| What is expected |
Everything from the line with "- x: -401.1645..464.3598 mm" through the final line below should be copied out exactly, and nothing else should appear.

| Supplied data |
━━━━━━━━━━━━━━━━
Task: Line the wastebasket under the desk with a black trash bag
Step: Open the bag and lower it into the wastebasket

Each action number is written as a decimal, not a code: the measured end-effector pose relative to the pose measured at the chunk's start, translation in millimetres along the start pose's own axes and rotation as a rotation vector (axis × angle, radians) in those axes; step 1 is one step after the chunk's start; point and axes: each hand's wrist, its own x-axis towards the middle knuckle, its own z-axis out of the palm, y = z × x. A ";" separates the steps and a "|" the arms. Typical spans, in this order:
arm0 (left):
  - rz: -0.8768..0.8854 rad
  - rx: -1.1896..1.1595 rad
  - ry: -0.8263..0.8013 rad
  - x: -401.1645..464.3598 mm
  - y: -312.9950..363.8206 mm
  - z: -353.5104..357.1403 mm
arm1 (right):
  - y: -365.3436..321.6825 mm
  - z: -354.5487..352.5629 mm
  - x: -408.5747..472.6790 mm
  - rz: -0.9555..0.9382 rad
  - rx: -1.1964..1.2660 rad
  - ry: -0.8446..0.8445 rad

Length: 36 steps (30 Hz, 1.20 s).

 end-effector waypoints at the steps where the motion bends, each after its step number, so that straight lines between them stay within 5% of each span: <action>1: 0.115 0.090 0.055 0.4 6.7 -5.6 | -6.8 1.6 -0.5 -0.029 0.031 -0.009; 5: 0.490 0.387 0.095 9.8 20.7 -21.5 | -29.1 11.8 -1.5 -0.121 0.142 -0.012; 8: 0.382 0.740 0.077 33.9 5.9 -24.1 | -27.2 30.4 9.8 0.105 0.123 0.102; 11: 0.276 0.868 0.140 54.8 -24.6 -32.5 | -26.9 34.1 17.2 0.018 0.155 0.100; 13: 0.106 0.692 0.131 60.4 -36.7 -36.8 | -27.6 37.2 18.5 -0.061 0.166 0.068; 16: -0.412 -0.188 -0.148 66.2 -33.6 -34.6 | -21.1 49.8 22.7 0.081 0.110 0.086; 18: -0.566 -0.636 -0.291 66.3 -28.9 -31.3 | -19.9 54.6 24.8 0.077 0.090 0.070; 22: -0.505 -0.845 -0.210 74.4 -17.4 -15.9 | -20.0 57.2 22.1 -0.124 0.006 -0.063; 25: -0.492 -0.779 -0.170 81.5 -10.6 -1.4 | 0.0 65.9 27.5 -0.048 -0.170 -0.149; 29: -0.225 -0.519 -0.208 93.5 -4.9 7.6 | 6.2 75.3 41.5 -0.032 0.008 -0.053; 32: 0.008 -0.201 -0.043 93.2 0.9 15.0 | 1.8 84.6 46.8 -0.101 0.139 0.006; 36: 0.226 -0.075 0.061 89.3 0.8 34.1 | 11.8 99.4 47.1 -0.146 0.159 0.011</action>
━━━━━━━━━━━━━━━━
| Exercise result |
  - x: -401.1645..464.3598 mm
  - y: -312.9950..363.8206 mm
  - z: -353.5104..357.1403 mm
arm1 (right):
  - y: -365.3436..321.6825 mm
  - z: -354.5487..352.5629 mm
  - x: -408.5747..472.6790 mm
  - rz: -0.9555..0.9382 rad
  - rx: -1.1964..1.2660 rad
  - ry: -0.8446..0.8445 rad

Length: 36 steps (30 Hz, 1.20 s).

 end-effector waypoints at the steps where the motion bends, each after its step number, so that straight lines between them stay within 5% of each span: <action>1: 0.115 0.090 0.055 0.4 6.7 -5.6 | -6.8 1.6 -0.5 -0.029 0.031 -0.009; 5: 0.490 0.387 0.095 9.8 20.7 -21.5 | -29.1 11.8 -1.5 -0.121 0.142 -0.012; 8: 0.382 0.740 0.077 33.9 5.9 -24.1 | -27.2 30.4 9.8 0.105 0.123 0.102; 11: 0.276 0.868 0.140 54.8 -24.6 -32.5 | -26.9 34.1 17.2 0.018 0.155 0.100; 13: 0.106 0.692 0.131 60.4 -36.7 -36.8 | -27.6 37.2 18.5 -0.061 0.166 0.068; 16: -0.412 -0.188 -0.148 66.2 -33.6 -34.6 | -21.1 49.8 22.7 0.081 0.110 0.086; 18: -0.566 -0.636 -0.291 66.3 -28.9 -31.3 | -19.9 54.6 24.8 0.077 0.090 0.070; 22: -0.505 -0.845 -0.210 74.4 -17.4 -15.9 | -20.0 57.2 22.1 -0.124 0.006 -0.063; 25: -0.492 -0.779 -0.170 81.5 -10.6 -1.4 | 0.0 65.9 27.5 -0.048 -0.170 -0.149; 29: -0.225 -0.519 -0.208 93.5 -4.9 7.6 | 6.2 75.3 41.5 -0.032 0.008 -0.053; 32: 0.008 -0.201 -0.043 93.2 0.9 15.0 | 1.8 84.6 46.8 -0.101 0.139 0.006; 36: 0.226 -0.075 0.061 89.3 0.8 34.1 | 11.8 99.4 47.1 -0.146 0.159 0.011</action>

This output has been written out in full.